On page 175, there is an example of Chocolate Boiler class. Something like this:

public class ChocolateBoiler {  

  private boolean empty;  
  private boolean boiled;  

  public ChocolateBoiler {  
    empty = true;  
    boiled = false;  
  }  
 // and then three methods to fill, drain and boil which changes the  
 // status of these two flag depending of situation
}

In section "brain power" they ask a question "How might things go wrong if more than one instance of ChocolateBoiler is created in an application?"

I'm not sure what's the problem with this class. Why do we introduce a singleton pattern here? These two flags are not static and so one per instance. So how creating more than one instance can mess things up?

+1  A: 

The question isn't about making an instance of an object.

It's about the confusion caused by having two instances of the object, both of which purport to have the status of the ChocolateBoiler.

If some Object (for example, Cooker) thinks it has the status of the ChocolateBoiler, and some other Object (for example, Recipe) things it has the status of the ChocolateBoiler, what happens now?
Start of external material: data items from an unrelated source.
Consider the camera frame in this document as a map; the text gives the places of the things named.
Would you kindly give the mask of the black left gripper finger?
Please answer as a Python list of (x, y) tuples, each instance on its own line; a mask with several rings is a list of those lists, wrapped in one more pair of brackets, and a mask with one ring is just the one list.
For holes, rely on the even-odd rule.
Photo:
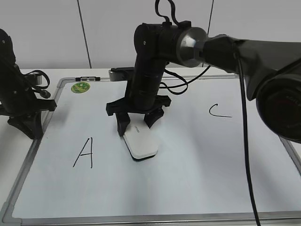
[(40, 139), (43, 136), (41, 112), (9, 117), (8, 124), (23, 132), (30, 139)]

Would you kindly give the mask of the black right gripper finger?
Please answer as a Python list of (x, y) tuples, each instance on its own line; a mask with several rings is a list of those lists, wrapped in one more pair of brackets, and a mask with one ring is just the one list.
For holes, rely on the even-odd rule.
[(164, 111), (162, 108), (158, 108), (154, 111), (152, 111), (151, 113), (145, 114), (144, 116), (144, 122), (146, 123), (146, 125), (148, 126), (148, 128), (151, 128), (152, 125), (161, 117), (163, 117), (164, 115)]
[(117, 131), (120, 137), (124, 136), (124, 133), (130, 124), (130, 117), (128, 113), (116, 113), (117, 119)]

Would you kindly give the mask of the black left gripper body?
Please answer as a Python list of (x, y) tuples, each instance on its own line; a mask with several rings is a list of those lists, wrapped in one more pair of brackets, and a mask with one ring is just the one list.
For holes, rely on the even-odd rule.
[(38, 99), (35, 85), (26, 78), (1, 78), (1, 115), (17, 117), (40, 111), (54, 111), (57, 107), (53, 99)]

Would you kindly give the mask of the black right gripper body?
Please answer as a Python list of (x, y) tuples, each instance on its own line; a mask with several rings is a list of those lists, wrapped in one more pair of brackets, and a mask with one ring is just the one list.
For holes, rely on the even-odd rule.
[(127, 83), (125, 96), (107, 103), (107, 114), (147, 114), (162, 106), (170, 106), (169, 96), (158, 95), (165, 67), (166, 61), (162, 59), (136, 59), (134, 75)]

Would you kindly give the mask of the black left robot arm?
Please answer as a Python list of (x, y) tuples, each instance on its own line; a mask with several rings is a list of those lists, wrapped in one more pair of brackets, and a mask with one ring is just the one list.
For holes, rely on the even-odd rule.
[(41, 70), (23, 74), (16, 64), (11, 37), (0, 30), (0, 114), (30, 139), (43, 136), (41, 112), (57, 105), (47, 91), (48, 75)]

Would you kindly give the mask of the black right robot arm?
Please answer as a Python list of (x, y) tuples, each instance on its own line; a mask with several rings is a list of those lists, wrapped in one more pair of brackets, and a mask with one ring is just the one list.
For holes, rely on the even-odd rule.
[(108, 103), (106, 112), (117, 118), (124, 135), (129, 114), (144, 115), (151, 127), (169, 106), (167, 96), (158, 95), (168, 63), (188, 68), (205, 63), (228, 73), (242, 75), (246, 97), (256, 101), (265, 125), (287, 140), (301, 141), (301, 45), (298, 42), (240, 40), (228, 35), (208, 37), (189, 21), (139, 25), (134, 33), (136, 61), (123, 68), (125, 96)]
Since the variables are instance variables, the ChocolateBoiler objects won't agree on the status of the ChocolateBoiler. Now what happens?

S.Lott
+2  A: 

It's only a problem if there only can be one ChocolateBoiler, and if there only can be one, it should be a singleton.

Magnus Skog
A: 

I believe in that example you only had only ONE Chocolate boiler. And so you should only be able to create one instance of the object representing it. If you were allowed to create multiple instances, you would then perhaps issue the command if (boiler.hotEnough()) boiler.stop() somewhere in you system and would be surprised that although the boiler is already way too hot, it's not stopping because you are talking to some 'dead' instance of a Boiler, which returns hotEnough() : false.

Using the singleton pattern you are making sure that no matter where in your code you say Boiler.getInstance() you will get the one and only boiler object there is, and that when you then talk to it, it will do as you would expect.

Peter Perháč
Thank you guys for your replies. It seems I treated this question too way much programmatic :)
alonzo
A: 

The entire example of the chocolateboiler in a singleton bothered me a lot while I was reading it.

On a really fundamental level, I don't see why its necessary when you only have one physical thing, to enforce that fact in software. What happens if you get another one? what are you going to do, add the second to the same singleton? make 2 different singletons? a simple global variable would do the job.

IMO, its not the boiler itself that you can only have one thing of , its access to that particular boiler's controls. You can't allow a second person to start making a new batch of chocolate while its already in that process for someone else, or even allow the same person to make a second batch before the first is finished. From that point of view, a simple queueing or batch processing system would do the job. Using another pattern from the book, the command pattern would be a much better way of handling it , as there's only one waitress , and all new orders get queued up until the cook's done with the current food order. (er, if you haven't seen the book, what I just said might not make much sense, sorry)

Maybe I'm just not getting the point. I haven't done much OOP or anything with design patterns before, and I'm losing job opportunities because of it, so I'm reading up on it.